Phase I of the project would see a 3.5 km long-bridge between mainland Yemen and the island of Perim as well as 4 km of highway on the island itself. Phase II would see 13 km worth of suspension bridges and 8 km of girder bridges connecting Perim to Djibouti, including the world’s longest suspension bridge mentioned above. As the waters of the Bab-el-Mandeb are up to 300 m deep, the bridge’s pylons would have to be 700 m high (400 m of which would be above water) in order to support the structure.

The project’s proponents are Tarek bin Laden (construction magnate and member of the wealthy Yemeni-Saudi family whose most infamous member was you-know-who) and Al-Noor Holding Investment LLC based out of Dubai. In addition to the cities to be built at each end of the Bridge of the Horns, Al-Noor cities are also proposed for Syria, Egypt, Sudan, and the Mecca-Jeddah corridor in Saudi Arabia. The Djiboutian government seems rather eager to proceed; it has already set aside hundreds of square kilometres of land for the development of an Al-Noor city on its end. The total cost of the bridges and cities would be US$200 billion, of which at least $50 billion has supposedly already been procured.It would certainly help in fighting the 40-to-60-percent unemployment rate and crippling debt currently seen in the resource-poor country; attempting to assist both Dijbouti and Yemen with their economic woes was indeed part of Al-Noor’s plan for the project.

For all of the proposals and agreements, there still has yet to be much action beyond opening ceremonies. If you’re wondering why you haven’t heard about the project recently (most news seemed to peter out around 2009), that’s because it’s been delayed since last year (around the same time construction on the US$20 billion Phase I was to have begun), as neither the Yemeni nor the Djiboutian government have signed a framework agreement that would give Al-Noor the go-ahead to proceed. Since then, news of the project has been rather nonexistent. Considering the Dubai debt crunch, ongoing turmoil in Yemen, and the fanciful nature of the project to begin with, we might not be hearing about the Bridge of the Horns or the Al-Noor cities for a while.

 

Further Reading

Al-Noor Holding Investment (n.d.) .Home.
Available at http://alnoorcity.com/index.php. Accessed 25 June 2011.

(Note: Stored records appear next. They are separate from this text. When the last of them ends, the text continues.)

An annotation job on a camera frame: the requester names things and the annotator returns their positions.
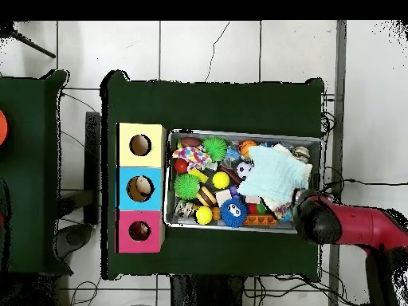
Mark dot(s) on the light blue waffle cloth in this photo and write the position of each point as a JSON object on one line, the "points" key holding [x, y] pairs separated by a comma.
{"points": [[274, 175]]}

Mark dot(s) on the orange plush toy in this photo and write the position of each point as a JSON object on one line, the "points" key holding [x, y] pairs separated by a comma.
{"points": [[144, 229]]}

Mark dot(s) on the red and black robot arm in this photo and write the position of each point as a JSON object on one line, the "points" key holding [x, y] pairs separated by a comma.
{"points": [[360, 223]]}

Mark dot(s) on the wooden box with three holes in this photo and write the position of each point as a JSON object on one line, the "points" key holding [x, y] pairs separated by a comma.
{"points": [[149, 134]]}

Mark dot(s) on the colourful dot print cloth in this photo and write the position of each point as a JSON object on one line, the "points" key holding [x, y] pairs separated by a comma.
{"points": [[194, 156]]}

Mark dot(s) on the yellow smiley ball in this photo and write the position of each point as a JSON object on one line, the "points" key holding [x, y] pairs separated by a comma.
{"points": [[221, 180]]}

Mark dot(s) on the green spiky puffer ball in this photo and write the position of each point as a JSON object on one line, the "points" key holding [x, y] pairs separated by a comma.
{"points": [[187, 186], [215, 148]]}

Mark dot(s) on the black and white soccer ball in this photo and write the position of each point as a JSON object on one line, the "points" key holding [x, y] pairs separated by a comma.
{"points": [[244, 170]]}

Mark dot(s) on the yellow tennis ball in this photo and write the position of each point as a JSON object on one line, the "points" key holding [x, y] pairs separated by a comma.
{"points": [[204, 215]]}

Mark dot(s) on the orange toy basketball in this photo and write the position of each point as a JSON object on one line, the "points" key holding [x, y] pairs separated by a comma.
{"points": [[247, 148]]}

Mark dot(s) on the large blue fuzzy eyed ball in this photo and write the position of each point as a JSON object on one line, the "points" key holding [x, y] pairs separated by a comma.
{"points": [[233, 213]]}

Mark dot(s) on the dark green table cloth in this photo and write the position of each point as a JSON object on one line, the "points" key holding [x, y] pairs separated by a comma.
{"points": [[223, 102], [32, 159]]}

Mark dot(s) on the black panel stand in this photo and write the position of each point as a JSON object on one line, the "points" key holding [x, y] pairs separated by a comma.
{"points": [[92, 159]]}

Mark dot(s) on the grey round base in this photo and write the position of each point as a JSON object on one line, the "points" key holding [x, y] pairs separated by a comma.
{"points": [[75, 237]]}

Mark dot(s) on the orange disc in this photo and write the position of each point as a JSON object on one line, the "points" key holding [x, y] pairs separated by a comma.
{"points": [[2, 127]]}

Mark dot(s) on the black tripod leg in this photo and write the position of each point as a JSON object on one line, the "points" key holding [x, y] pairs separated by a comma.
{"points": [[33, 44]]}

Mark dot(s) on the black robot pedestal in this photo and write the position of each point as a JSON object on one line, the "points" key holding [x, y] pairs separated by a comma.
{"points": [[207, 291]]}

BBC News (2008). Tarek Bin Laden’s Red Sea bridge. 22 February 2008.
Available at http://news.bbc.co.uk/2/hi/africa/7259427.stm. Accessed 25 June 2011.

Economist, The. (2008). Djibouti: St Tropez in the Horn? 19 March 2008.
Available at http://www.economist.com/node/10881652?story_id=10881652. Accessed 25 June 2011.

Economist, The. (2008). The Red Sea: Can it really be bridged? 31 March 2008.
Available at http://www.economist.com/node/11849068?story_id=11849068. Accessed 25 June 2011.

MENAFN (2008). $200bn Al-Noor cities to be built in Yemen and Djibouti. 30 July 2008.
Available at http://www.menafn.com/qn_news_story_s.asp?StoryId=1093206010. Accessed 24 June 2011.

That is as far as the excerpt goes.